▶ _What you are asked to do_: Output, without any change, the listing below from its opening line up to and including the line with "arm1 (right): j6".

▶ _Dataset excerpt_:
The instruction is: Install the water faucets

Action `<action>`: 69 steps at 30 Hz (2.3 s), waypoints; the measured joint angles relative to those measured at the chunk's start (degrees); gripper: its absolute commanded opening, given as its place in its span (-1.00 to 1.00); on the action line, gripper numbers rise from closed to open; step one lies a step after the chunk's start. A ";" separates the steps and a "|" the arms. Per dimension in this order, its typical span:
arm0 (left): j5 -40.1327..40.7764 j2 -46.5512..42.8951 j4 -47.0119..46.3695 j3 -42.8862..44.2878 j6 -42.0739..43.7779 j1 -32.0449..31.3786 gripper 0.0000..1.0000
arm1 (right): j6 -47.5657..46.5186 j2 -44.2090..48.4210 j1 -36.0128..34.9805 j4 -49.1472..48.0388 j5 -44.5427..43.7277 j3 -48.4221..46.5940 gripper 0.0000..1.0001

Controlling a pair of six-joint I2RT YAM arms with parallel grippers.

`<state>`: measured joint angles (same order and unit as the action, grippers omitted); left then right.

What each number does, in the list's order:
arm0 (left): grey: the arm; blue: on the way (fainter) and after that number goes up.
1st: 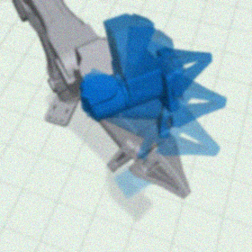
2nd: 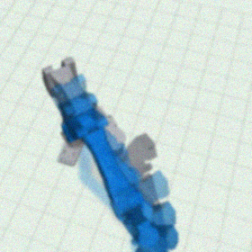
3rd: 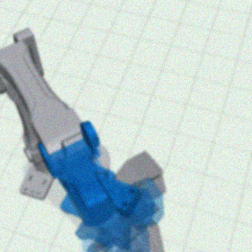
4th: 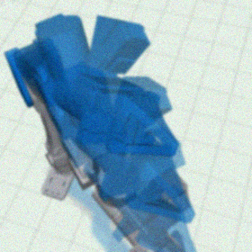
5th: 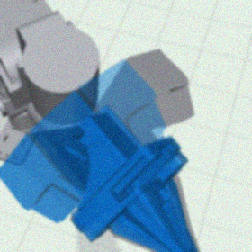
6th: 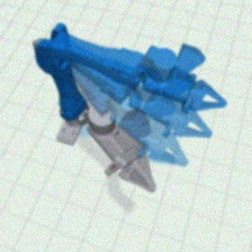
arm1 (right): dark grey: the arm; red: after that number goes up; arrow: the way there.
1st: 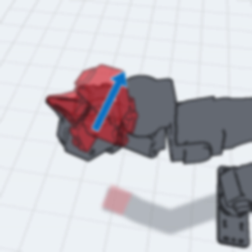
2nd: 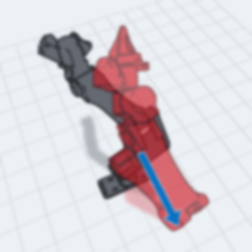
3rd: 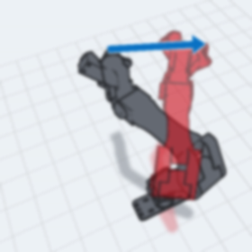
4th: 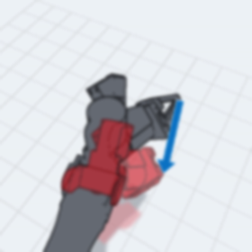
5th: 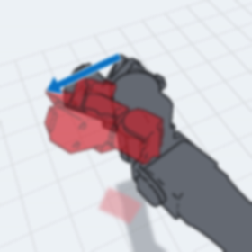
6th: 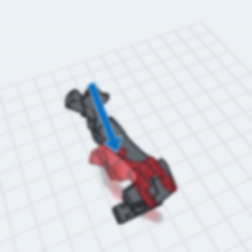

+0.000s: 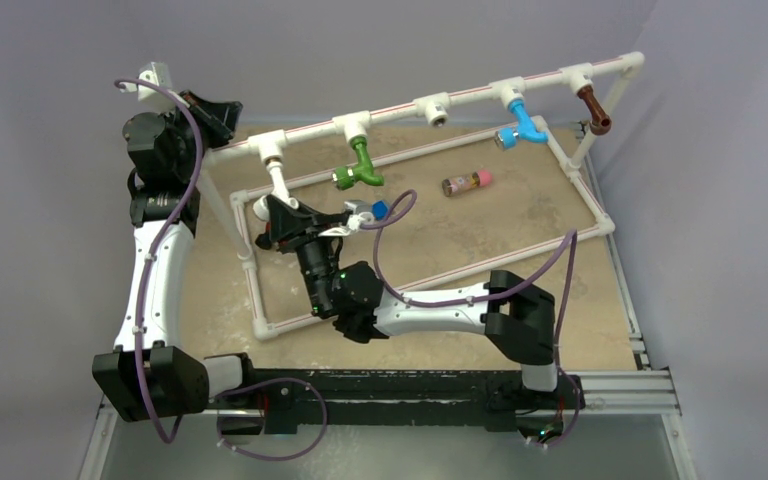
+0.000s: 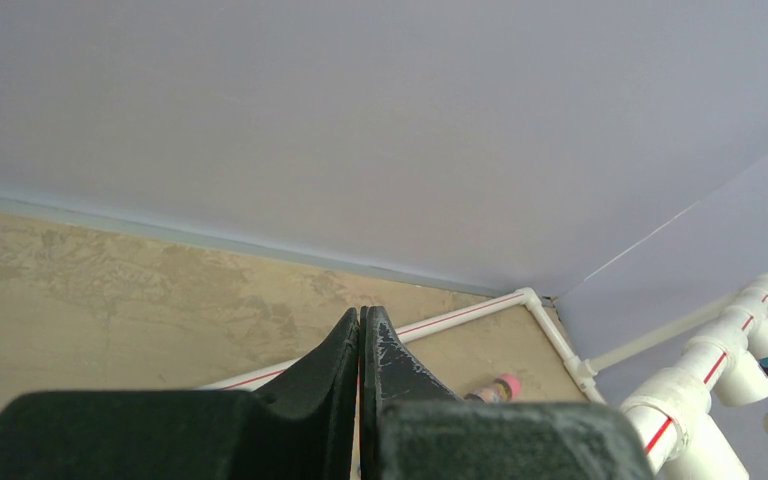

▶ _Reply to the exercise_:
The instruction is: Install the water faucets

Action `<action>`: 69 steps at 30 Hz (2.3 s), waypoints; the measured joint angles relative to those measured at the chunk's start (degrees); gripper: its absolute commanded opening, given as its place in its span (-1.00 to 1.00); on the action line, gripper numbers rise from closed to open; step one lies a step after the chunk's start. A ";" separates the steps and a "|" the arms. Per dimension in this order, its typical span:
arm0 (left): j5 -40.1327..40.7764 j2 -46.5512..42.8951 j4 -47.0119..46.3695 j3 -42.8862..44.2878 j6 -42.0739..43.7779 j1 -32.0449..31.3786 gripper 0.0000..1.0000
arm1 (right): j6 -47.5657..46.5186 j2 -44.2090..48.4210 j1 -36.0128..34.9805 j4 -49.1472..48.0388 j5 -44.5427..43.7277 j3 -48.4221..46.5940 gripper 0.0000..1.0001

Besides this answer, the exercise requires nothing else.